It actually doesn't even matter if the school has some policy on this matter, because the law says that work for hire is determined based on certain legal criteria, not based on the employer's policy. Even if you signed a piece of paper saying it was a work for hire, that wouldn't necessarily make it a work for hire unless it met the relevant legal tests.

Brian Borchers asks in a comment:

What is your institution's policy on the ownership of copyright of the thesis? Are you allowed to keep the copyright or must you transfer copyright to the university?

He has also pointed out in a comment that there are some schools, such as MIT, that claim in their policies that they are entitled to claim the copyright on a thesis. For the reasons described above, I suspect that this is not actually something they can legally do, but in any case it has no effect on the answer to your question.

Also, if the university is to own the right to my code, another concern of mine would be that I have used various open-source libraries and I would worry about running into license issues for using those as well.

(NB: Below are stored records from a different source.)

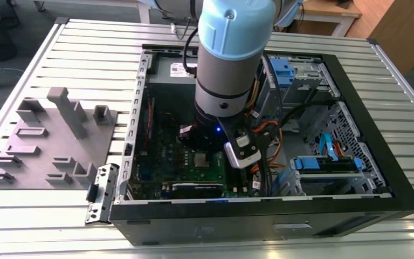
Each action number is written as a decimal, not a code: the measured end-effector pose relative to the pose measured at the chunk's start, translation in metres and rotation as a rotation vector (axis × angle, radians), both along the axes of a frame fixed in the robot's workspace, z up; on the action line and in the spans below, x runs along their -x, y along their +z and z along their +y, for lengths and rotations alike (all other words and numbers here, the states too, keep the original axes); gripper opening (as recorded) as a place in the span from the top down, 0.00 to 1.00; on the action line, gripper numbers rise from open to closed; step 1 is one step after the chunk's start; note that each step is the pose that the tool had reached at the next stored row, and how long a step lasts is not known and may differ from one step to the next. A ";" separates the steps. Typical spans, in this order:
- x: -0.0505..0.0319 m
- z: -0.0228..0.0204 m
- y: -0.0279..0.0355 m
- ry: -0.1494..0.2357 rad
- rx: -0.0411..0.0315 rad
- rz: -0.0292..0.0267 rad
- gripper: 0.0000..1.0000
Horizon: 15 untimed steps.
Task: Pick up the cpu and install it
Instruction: 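Place the cpu into insertion slot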
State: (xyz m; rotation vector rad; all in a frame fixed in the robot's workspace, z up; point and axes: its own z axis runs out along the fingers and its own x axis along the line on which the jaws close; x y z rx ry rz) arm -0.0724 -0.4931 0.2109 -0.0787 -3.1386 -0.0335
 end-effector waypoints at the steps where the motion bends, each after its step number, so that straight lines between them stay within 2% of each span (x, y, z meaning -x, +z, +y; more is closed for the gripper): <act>1: 0.0000 0.0000 0.0001 0.000 0.0000 0.0000 0.89; 5: 0.0011 -0.0001 0.0003 0.000 0.0002 -0.0002 0.89; 9: 0.0095 0.0000 -0.0006 0.000 -0.0001 -0.0050 0.89; 11: 0.0117 0.0001 -0.0013 0.000 0.0001 -0.0055 0.89; 15: 0.0125 0.0000 -0.0014 0.000 0.0004 -0.0061 0.89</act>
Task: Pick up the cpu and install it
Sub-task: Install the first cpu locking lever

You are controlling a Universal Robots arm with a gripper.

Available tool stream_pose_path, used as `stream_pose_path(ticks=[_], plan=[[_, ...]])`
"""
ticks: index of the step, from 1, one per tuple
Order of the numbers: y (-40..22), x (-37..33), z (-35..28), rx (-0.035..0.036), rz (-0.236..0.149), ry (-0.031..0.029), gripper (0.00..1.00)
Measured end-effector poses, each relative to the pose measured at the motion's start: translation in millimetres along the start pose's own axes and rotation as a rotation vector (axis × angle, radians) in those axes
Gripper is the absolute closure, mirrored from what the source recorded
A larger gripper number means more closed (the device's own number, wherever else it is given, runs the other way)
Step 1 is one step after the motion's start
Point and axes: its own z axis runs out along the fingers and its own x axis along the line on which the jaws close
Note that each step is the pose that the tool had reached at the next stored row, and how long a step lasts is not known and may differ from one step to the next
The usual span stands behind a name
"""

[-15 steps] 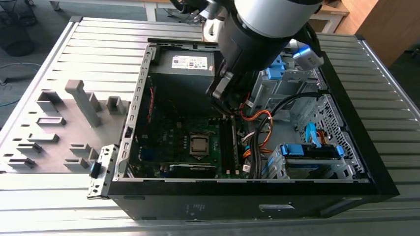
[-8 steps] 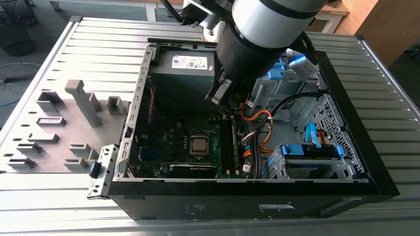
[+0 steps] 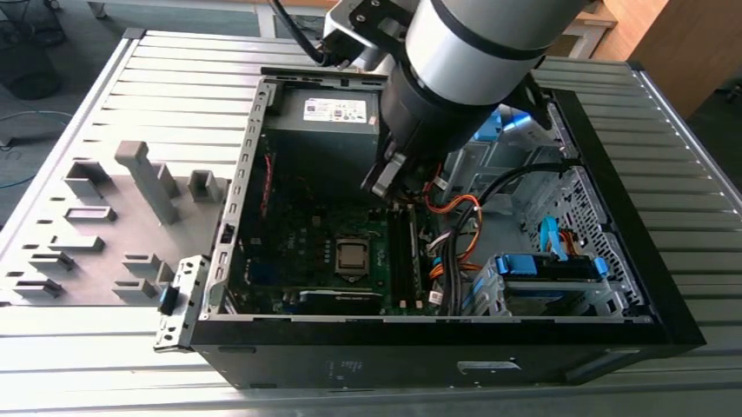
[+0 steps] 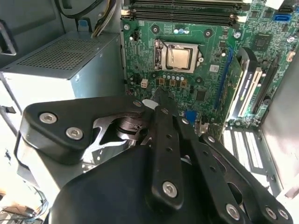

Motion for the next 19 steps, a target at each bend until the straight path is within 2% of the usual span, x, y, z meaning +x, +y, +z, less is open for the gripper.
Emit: stream_pose_path(ticks=[12,15,19], plan=[[-5.0,2.5,20.3,0.0007,0.000,0.0012,0.89],[-5.4,2.7,22.4,0.0042,0.001,0.0069,0.89],[-5.5,2.7,22.6,0.0052,0.001,0.0083,0.89]])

This is a non-issue. If those libraries are under the GPL (or some other "viral" license), what would violate those licenses would be if you linked them to your code and then redistributed the binary, and your code was not under GPL. That's because linking your code to the libraries creates what's known in copyright law as a "derivative work." This has nothing to do with printing out your code and putting it in your thesis. The thesis is a derivative work of your code, but the thesis is not a derivative work of the libraries, because the libraries aren't in it.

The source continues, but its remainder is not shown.